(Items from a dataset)
--- START ---
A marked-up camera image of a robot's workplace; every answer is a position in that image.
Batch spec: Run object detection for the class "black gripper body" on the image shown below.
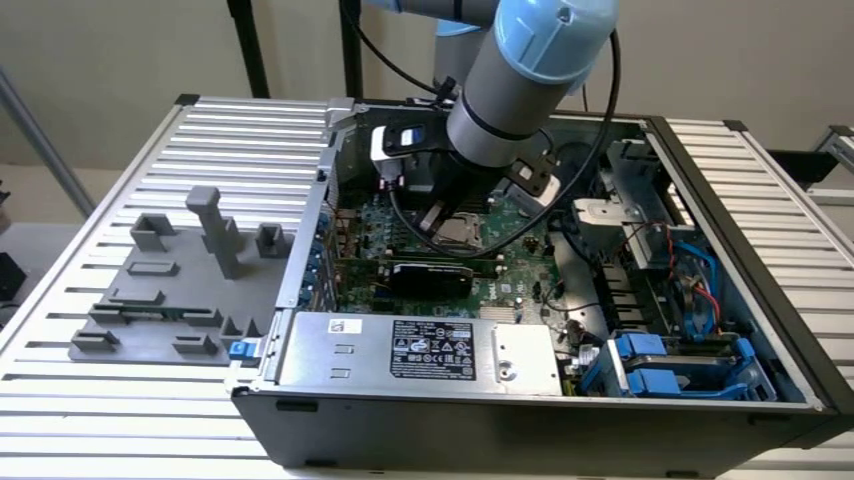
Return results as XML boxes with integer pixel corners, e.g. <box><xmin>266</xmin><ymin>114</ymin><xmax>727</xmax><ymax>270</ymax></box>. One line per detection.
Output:
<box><xmin>406</xmin><ymin>149</ymin><xmax>517</xmax><ymax>215</ymax></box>

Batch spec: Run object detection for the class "silver CPU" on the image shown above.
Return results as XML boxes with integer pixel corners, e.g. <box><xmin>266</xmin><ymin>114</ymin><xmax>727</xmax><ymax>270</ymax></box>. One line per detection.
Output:
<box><xmin>446</xmin><ymin>216</ymin><xmax>484</xmax><ymax>239</ymax></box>

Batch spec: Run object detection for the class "CPU socket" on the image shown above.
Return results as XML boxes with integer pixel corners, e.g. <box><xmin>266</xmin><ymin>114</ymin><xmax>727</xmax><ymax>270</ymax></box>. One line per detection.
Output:
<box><xmin>430</xmin><ymin>212</ymin><xmax>488</xmax><ymax>253</ymax></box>

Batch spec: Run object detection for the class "white black sensor box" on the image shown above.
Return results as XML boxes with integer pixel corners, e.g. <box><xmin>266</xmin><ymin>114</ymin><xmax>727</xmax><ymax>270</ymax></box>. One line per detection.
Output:
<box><xmin>501</xmin><ymin>159</ymin><xmax>564</xmax><ymax>217</ymax></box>

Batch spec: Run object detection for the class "black graphics card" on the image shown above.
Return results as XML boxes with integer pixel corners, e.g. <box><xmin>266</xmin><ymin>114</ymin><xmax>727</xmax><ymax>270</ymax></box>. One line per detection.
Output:
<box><xmin>333</xmin><ymin>255</ymin><xmax>510</xmax><ymax>302</ymax></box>

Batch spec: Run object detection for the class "green motherboard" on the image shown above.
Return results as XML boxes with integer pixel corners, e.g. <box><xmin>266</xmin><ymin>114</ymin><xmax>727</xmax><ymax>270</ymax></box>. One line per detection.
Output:
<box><xmin>326</xmin><ymin>192</ymin><xmax>576</xmax><ymax>321</ymax></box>

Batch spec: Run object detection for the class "silver power supply unit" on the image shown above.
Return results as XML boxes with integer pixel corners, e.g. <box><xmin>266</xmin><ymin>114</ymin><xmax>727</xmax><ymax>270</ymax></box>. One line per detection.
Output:
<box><xmin>274</xmin><ymin>311</ymin><xmax>564</xmax><ymax>397</ymax></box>

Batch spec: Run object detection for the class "black stand pole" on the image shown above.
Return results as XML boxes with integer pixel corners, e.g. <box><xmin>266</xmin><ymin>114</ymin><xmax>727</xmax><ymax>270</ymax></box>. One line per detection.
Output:
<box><xmin>338</xmin><ymin>0</ymin><xmax>366</xmax><ymax>99</ymax></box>
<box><xmin>225</xmin><ymin>0</ymin><xmax>273</xmax><ymax>99</ymax></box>

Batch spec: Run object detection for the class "grey parts rack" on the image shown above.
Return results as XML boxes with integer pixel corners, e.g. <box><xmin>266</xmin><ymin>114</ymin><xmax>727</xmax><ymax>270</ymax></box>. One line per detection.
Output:
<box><xmin>66</xmin><ymin>184</ymin><xmax>297</xmax><ymax>367</ymax></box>

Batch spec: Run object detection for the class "black open PC case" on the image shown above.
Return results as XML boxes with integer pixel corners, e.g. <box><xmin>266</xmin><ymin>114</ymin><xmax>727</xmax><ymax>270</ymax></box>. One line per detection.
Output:
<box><xmin>230</xmin><ymin>97</ymin><xmax>854</xmax><ymax>480</ymax></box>

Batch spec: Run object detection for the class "green RAM stick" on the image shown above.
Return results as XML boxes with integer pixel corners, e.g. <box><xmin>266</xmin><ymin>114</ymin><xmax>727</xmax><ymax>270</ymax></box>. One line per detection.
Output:
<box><xmin>91</xmin><ymin>302</ymin><xmax>217</xmax><ymax>322</ymax></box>

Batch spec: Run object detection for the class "blue disk bay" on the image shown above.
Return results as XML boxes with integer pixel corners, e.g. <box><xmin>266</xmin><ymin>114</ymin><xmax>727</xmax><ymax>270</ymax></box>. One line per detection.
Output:
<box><xmin>578</xmin><ymin>330</ymin><xmax>781</xmax><ymax>402</ymax></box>

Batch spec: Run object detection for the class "grey metal pole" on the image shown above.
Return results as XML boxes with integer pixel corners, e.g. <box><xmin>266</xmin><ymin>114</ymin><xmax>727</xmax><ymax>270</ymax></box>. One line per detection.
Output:
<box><xmin>0</xmin><ymin>64</ymin><xmax>97</xmax><ymax>217</ymax></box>

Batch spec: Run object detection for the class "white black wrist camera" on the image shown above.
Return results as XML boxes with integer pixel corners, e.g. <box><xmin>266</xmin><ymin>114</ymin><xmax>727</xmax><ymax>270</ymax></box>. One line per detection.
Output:
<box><xmin>369</xmin><ymin>122</ymin><xmax>429</xmax><ymax>191</ymax></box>

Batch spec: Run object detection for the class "blue data wire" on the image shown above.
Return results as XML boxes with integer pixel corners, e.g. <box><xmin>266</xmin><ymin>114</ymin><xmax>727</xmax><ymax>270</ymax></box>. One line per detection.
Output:
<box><xmin>670</xmin><ymin>240</ymin><xmax>727</xmax><ymax>334</ymax></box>

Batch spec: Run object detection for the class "red wire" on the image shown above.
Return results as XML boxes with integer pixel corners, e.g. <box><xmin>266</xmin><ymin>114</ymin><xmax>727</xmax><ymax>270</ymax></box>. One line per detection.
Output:
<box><xmin>686</xmin><ymin>277</ymin><xmax>727</xmax><ymax>334</ymax></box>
--- END ---
### Exercise details
All records above are to be repeated exactly, with the images left out.

### Response
A marked-up camera image of a robot's workplace; every answer is a position in that image.
Batch spec: Run object detection for the class "black gripper body" on the image shown below.
Return results as XML boxes with integer pixel corners, e.g. <box><xmin>266</xmin><ymin>114</ymin><xmax>727</xmax><ymax>270</ymax></box>. One line per detection.
Output:
<box><xmin>406</xmin><ymin>149</ymin><xmax>517</xmax><ymax>215</ymax></box>

Batch spec: Run object detection for the class "silver CPU" on the image shown above.
Return results as XML boxes with integer pixel corners, e.g. <box><xmin>266</xmin><ymin>114</ymin><xmax>727</xmax><ymax>270</ymax></box>. One line per detection.
Output:
<box><xmin>446</xmin><ymin>216</ymin><xmax>484</xmax><ymax>239</ymax></box>

Batch spec: Run object detection for the class "CPU socket" on the image shown above.
Return results as XML boxes with integer pixel corners, e.g. <box><xmin>266</xmin><ymin>114</ymin><xmax>727</xmax><ymax>270</ymax></box>. One line per detection.
Output:
<box><xmin>430</xmin><ymin>212</ymin><xmax>488</xmax><ymax>253</ymax></box>

Batch spec: Run object detection for the class "white black sensor box" on the image shown above.
Return results as XML boxes with integer pixel corners, e.g. <box><xmin>266</xmin><ymin>114</ymin><xmax>727</xmax><ymax>270</ymax></box>. One line per detection.
Output:
<box><xmin>501</xmin><ymin>159</ymin><xmax>564</xmax><ymax>217</ymax></box>

Batch spec: Run object detection for the class "black graphics card" on the image shown above.
Return results as XML boxes with integer pixel corners, e.g. <box><xmin>266</xmin><ymin>114</ymin><xmax>727</xmax><ymax>270</ymax></box>. One line per detection.
Output:
<box><xmin>333</xmin><ymin>255</ymin><xmax>510</xmax><ymax>302</ymax></box>

Batch spec: Run object detection for the class "green motherboard" on the image shown above.
Return results as XML boxes with integer pixel corners, e.g. <box><xmin>266</xmin><ymin>114</ymin><xmax>727</xmax><ymax>270</ymax></box>. One line per detection.
Output:
<box><xmin>326</xmin><ymin>192</ymin><xmax>576</xmax><ymax>321</ymax></box>

Batch spec: Run object detection for the class "silver power supply unit" on the image shown above.
Return results as XML boxes with integer pixel corners, e.g. <box><xmin>266</xmin><ymin>114</ymin><xmax>727</xmax><ymax>270</ymax></box>. One line per detection.
Output:
<box><xmin>274</xmin><ymin>311</ymin><xmax>564</xmax><ymax>397</ymax></box>

Batch spec: Run object detection for the class "black stand pole" on the image shown above.
Return results as XML boxes with integer pixel corners, e.g. <box><xmin>266</xmin><ymin>114</ymin><xmax>727</xmax><ymax>270</ymax></box>. One line per detection.
Output:
<box><xmin>338</xmin><ymin>0</ymin><xmax>366</xmax><ymax>99</ymax></box>
<box><xmin>225</xmin><ymin>0</ymin><xmax>273</xmax><ymax>99</ymax></box>

Batch spec: Run object detection for the class "grey parts rack" on the image shown above.
Return results as XML boxes with integer pixel corners, e.g. <box><xmin>266</xmin><ymin>114</ymin><xmax>727</xmax><ymax>270</ymax></box>. One line per detection.
Output:
<box><xmin>66</xmin><ymin>184</ymin><xmax>297</xmax><ymax>367</ymax></box>

Batch spec: Run object detection for the class "black open PC case" on the image shown above.
Return results as XML boxes with integer pixel corners, e.g. <box><xmin>266</xmin><ymin>114</ymin><xmax>727</xmax><ymax>270</ymax></box>. One line per detection.
Output:
<box><xmin>230</xmin><ymin>97</ymin><xmax>854</xmax><ymax>480</ymax></box>

Batch spec: Run object detection for the class "green RAM stick" on the image shown above.
Return results as XML boxes with integer pixel corners, e.g. <box><xmin>266</xmin><ymin>114</ymin><xmax>727</xmax><ymax>270</ymax></box>. One line per detection.
Output:
<box><xmin>91</xmin><ymin>302</ymin><xmax>217</xmax><ymax>322</ymax></box>

Batch spec: Run object detection for the class "blue disk bay" on the image shown above.
Return results as XML boxes with integer pixel corners, e.g. <box><xmin>266</xmin><ymin>114</ymin><xmax>727</xmax><ymax>270</ymax></box>. One line per detection.
Output:
<box><xmin>578</xmin><ymin>330</ymin><xmax>781</xmax><ymax>402</ymax></box>

Batch spec: Run object detection for the class "grey metal pole" on the image shown above.
Return results as XML boxes with integer pixel corners, e.g. <box><xmin>266</xmin><ymin>114</ymin><xmax>727</xmax><ymax>270</ymax></box>. One line per detection.
Output:
<box><xmin>0</xmin><ymin>64</ymin><xmax>97</xmax><ymax>217</ymax></box>

Batch spec: Run object detection for the class "white black wrist camera" on the image shown above.
Return results as XML boxes with integer pixel corners, e.g. <box><xmin>266</xmin><ymin>114</ymin><xmax>727</xmax><ymax>270</ymax></box>. One line per detection.
Output:
<box><xmin>369</xmin><ymin>122</ymin><xmax>429</xmax><ymax>191</ymax></box>

Batch spec: Run object detection for the class "blue data wire" on the image shown above.
Return results as XML boxes with integer pixel corners, e.g. <box><xmin>266</xmin><ymin>114</ymin><xmax>727</xmax><ymax>270</ymax></box>. One line per detection.
Output:
<box><xmin>670</xmin><ymin>240</ymin><xmax>727</xmax><ymax>334</ymax></box>

Batch spec: Run object detection for the class "red wire" on the image shown above.
Return results as XML boxes with integer pixel corners, e.g. <box><xmin>266</xmin><ymin>114</ymin><xmax>727</xmax><ymax>270</ymax></box>. One line per detection.
Output:
<box><xmin>686</xmin><ymin>277</ymin><xmax>727</xmax><ymax>334</ymax></box>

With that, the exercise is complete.